The project consists of developing wells, pipelines, and gas plants with corrosion-resistant material throughout to handle 23% hydrogen sulfide and 10% carbon dioxide gas. The sulfur and condensates would be removed and exported through the port of Ruwais, while the treated lean gas would be fed back into the domestic market.

This level of capital expenditure implies a cost of $4/MMbtu for the gas, says Poten. In hopes of lowering these costs, ADNOC issued tenders for four large construction packages even before concluding a final agreement with ConocoPhillips. The tenders cover gas gathering systems, wells, gas pipelines, processing plant, off site facilities, utilities, and sulfur recovery. Officials expect the project to start up in 2015.

Sulfur pipeline

Notably missing, Poten points out, is a tender for a 136-km liquid-sulfur pipeline connecting the Shah field to Ruwais, where the sulfur, more than 4.2 million tonnes/year, is to be granulated and exported to global markets. It is understood the sulfur pipeline package was not released due to a lack of qualified bidders.

Sulfur is already trucked from the Habshan gas-treatment plants to Ruwais. That option is hardly viable for the expansion, says Poten, as it would add more than 600/day 20-tonne truckloads of molten sulfur to the traffic on the main western highway. Any delays in the pipeline would therefore be controversial.

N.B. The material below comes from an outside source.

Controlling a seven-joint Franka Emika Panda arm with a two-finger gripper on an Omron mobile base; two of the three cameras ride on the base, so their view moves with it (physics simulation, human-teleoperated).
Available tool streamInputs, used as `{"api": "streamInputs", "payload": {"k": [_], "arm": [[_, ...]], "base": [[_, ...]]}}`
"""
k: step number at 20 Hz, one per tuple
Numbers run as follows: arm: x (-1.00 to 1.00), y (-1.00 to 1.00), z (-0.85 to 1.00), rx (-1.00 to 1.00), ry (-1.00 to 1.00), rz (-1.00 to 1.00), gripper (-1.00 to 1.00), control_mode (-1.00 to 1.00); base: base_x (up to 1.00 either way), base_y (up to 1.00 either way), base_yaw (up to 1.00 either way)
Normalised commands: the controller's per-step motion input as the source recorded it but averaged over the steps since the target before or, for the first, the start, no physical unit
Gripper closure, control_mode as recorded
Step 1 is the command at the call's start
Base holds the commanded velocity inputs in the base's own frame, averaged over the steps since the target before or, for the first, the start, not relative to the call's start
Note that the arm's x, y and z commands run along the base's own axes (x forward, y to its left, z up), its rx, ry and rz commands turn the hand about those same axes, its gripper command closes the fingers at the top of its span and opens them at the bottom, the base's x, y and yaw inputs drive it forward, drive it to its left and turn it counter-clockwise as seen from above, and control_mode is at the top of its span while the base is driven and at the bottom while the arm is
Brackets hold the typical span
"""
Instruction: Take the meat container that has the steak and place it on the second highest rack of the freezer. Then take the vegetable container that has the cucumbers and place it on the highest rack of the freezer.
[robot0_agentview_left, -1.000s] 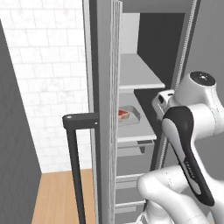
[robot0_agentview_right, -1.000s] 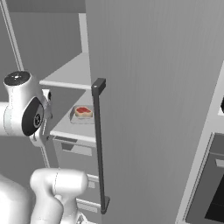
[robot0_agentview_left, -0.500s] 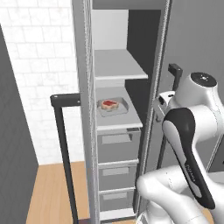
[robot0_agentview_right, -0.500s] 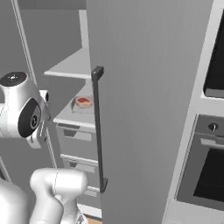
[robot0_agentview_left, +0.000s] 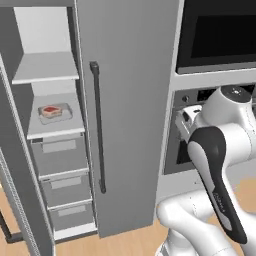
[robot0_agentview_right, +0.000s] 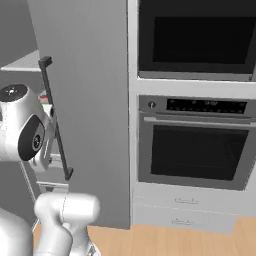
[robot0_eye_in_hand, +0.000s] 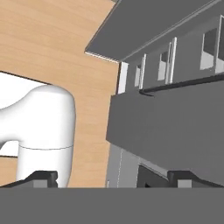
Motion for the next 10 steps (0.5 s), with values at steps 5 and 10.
{"api": "streamInputs", "payload": {"k": [5,10], "arm": [[0.0,0.0,0.0,0.0,0.0,0.0,-1.0,1.0],[0.0,0.0,0.0,0.0,0.0,0.0,-1.0,1.0]], "base": [[0.14,-1.0,-0.19],[0.44,-1.0,-0.01]]}}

Once Qatar’s current projects are fully operational, the gulf area will be exporting huge quantities of sulfur, perhaps more than can be absorbed in the global market, according to Poten’s analysis. The alternative to exporting would be to cast the sulfur in giant blocks in the desert, an option that has not been acceptable to ADNOC in the past but would remove the need for the pipeline or trucking.

IGD

Receiving much less publicity is the $7-8 billion Integrated Gas Development project (OGJ Online, July 16, 2009). IGD will generate an additional 1 bcfd (10.34 bcm/year) through construction of a 38-km pipeline from offshore fields to Das Island where the gas will be partially processed. It will then be piped to an onshore plant in Ruwais for final processing and use in the domestic market.

The project is scheduled for completion by 2014. ADNOC has awarded a $402-million engineering, procurement, and fabrication contract to majority government-owned National Petroleum Construction Co. The contract covers part of the offshore pipeline construction and is scheduled for completion by mid-2012.

ADNOC plans an additional four tender package releases for IGD in the next few months, covering gas development work in the onshore Bab field and the offshore Umm Shaif field.

IGD’s first phase will deliver 500 MMcfd from Bab, followed by a second 500-MMcfd offshore phase. The offshore component reduces potential gas reserves available for any future LNG production increase at Das Island, signaling the importance to ADNOC of meeting the demand for domestic gas.

Meanwhile, ADNOC is taking measures to fill an immediate supply gap. The week of July 20, the firm announced a new contract for Qatar to supply 400 MMcfd of “interruptible” gas via the Dolphin pipeline, which currently delivers 2 bcfd of Qatari North field gas from Ras Laffan to Abu Dhabi. The pipeline has 1.2 bcfd of unused capacity and the contract is intended to supply gas in the summer to meet peak power-generation demand.

Elsewhere in the UAE, Golar LNG plans to station its 125,000 cu m Golar Freeze as a floating regasification and storage unit at Jebel Ali for 10 years from 2011 to fuel growing power demand (OGJ, July 27, 2009, p. 33).